** EXERCISE GOAL **
A complete, unaltered copy of the listing is needed. Write it out.

◇ ◇ ◇ ◇ ◇ ◇ ◇

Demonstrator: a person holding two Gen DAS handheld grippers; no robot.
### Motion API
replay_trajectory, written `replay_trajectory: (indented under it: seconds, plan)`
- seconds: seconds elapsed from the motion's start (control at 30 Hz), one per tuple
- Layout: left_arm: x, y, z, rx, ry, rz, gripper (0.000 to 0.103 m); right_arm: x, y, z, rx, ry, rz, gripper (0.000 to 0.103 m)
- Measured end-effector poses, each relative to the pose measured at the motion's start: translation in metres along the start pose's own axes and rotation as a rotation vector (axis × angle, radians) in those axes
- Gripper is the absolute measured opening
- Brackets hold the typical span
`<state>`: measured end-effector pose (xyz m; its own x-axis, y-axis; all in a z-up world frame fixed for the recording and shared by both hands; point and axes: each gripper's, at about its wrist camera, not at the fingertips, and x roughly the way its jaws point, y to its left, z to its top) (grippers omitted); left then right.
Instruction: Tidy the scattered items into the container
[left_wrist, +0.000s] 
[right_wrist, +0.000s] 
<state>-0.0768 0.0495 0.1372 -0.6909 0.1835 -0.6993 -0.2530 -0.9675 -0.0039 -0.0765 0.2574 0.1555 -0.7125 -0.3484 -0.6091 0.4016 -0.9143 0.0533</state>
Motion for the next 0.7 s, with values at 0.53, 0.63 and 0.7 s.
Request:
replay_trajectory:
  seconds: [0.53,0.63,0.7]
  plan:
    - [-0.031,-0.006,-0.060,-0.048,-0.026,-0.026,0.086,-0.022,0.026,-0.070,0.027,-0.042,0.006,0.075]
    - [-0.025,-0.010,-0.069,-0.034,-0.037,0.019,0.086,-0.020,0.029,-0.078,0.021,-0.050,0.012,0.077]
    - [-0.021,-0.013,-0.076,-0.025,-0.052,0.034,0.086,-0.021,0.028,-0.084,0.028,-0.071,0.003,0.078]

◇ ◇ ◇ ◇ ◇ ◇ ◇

** RESPONSE AREA **
Demonstrator: a person holding two Gen DAS handheld grippers; no robot.
### Motion API
replay_trajectory, written `replay_trajectory: (indented under it: seconds, plan)`
- seconds: seconds elapsed from the motion's start (control at 30 Hz), one per tuple
- Layout: left_arm: x, y, z, rx, ry, rz, gripper (0.000 to 0.103 m); right_arm: x, y, z, rx, ry, rz, gripper (0.000 to 0.103 m)
- Measured end-effector poses, each relative to the pose measured at the motion's start: translation in metres along the start pose's own axes and rotation as a rotation vector (axis × angle, radians) in those axes
- Gripper is the absolute measured opening
- Brackets hold the typical span
`<state>`: measured end-effector pose (xyz m; its own x-axis, y-axis; all in a z-up world frame fixed for the recording and shared by both hands; point and axes: each gripper's, at about its wrist camera, not at the fingertips, and x roughly the way its jaws point, y to its left, z to its top) (grippers omitted); left then right.
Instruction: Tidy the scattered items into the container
[left_wrist, +0.000s] 
[right_wrist, +0.000s] 
<state>-0.0768 0.0495 0.1372 -0.6909 0.1835 -0.6993 -0.2530 -0.9675 -0.0039 -0.0765 0.2574 0.1555 -0.7125 -0.3484 -0.6091 0.4016 -0.9143 0.0533</state>
Motion for the next 0.7 s, with values at 0.53, 0.63 and 0.7 s.
Request:
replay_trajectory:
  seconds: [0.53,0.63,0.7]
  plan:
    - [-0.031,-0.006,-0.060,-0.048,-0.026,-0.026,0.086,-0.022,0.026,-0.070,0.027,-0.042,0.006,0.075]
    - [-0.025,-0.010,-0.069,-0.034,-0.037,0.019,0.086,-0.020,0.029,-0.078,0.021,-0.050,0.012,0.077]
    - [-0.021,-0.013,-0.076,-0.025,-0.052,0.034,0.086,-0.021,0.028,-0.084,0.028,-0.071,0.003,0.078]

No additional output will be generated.